Work request: Lines below that include "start" are the answer; copy each one.

□ □ □

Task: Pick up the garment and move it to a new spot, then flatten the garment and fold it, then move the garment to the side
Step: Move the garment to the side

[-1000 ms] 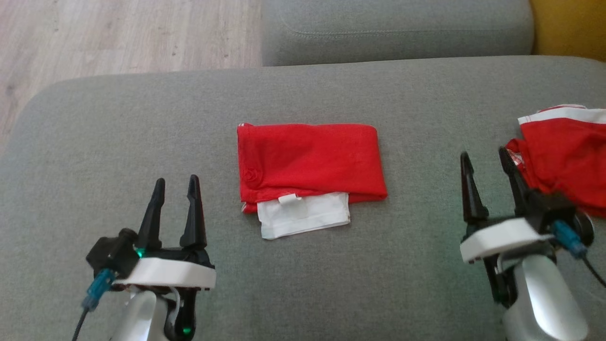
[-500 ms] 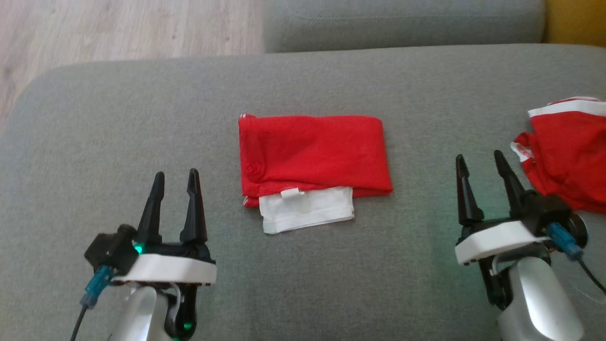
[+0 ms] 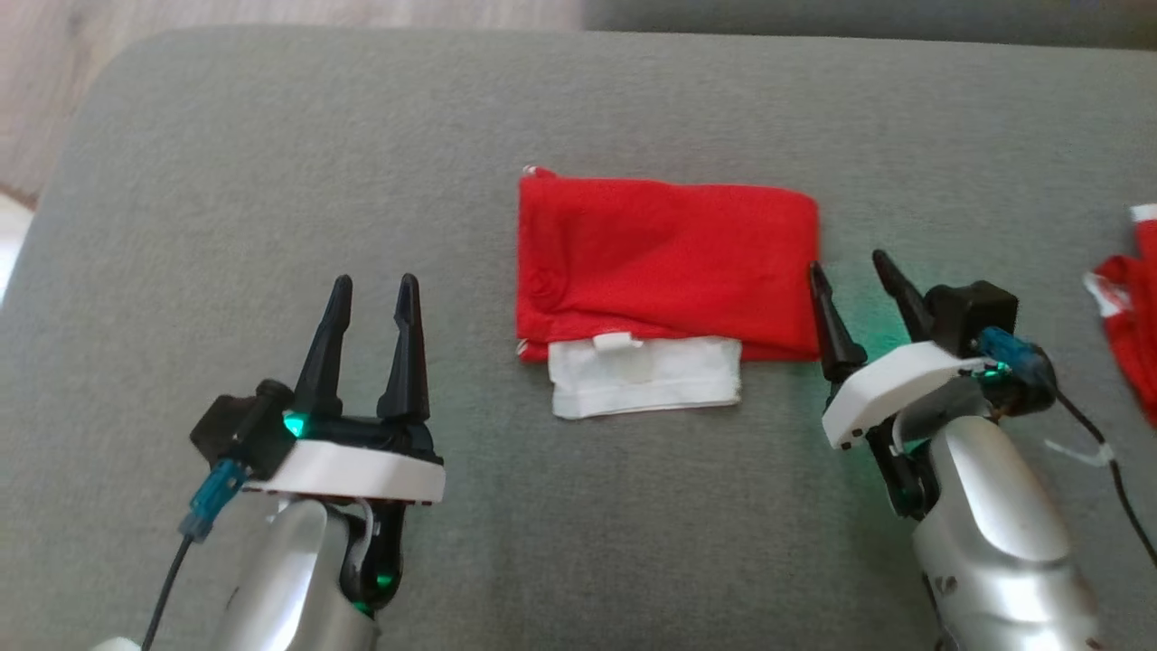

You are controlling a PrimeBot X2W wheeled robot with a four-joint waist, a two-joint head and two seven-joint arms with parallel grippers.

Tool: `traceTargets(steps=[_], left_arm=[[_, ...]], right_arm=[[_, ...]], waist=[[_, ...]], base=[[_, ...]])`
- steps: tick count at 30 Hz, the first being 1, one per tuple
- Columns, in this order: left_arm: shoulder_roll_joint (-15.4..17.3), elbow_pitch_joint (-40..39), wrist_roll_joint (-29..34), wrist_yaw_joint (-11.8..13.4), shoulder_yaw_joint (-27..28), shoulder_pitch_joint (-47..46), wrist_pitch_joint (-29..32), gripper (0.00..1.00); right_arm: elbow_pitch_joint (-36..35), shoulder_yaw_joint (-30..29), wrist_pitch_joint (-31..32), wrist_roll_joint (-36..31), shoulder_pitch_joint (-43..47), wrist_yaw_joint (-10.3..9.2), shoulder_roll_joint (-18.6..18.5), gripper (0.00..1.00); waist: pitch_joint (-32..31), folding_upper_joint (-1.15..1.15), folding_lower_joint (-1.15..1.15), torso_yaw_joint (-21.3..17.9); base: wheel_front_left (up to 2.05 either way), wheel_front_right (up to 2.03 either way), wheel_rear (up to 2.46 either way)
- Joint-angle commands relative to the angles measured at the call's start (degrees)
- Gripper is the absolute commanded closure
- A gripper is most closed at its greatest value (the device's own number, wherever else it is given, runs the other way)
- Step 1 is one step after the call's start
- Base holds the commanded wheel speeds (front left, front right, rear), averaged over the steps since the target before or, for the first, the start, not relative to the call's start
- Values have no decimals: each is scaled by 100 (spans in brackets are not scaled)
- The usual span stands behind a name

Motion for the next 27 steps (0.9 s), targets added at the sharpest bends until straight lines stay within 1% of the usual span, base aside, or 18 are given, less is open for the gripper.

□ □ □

Answer space:
- Joint-angle commands relative to the angles measured at the call's start (degrees)
- Step 1 is one step after the call's start
- Base holds the commanded wheel speeds (front left, front right, rear), averaged over the steps since the target before or, for the first, the start, not relative to the call's start

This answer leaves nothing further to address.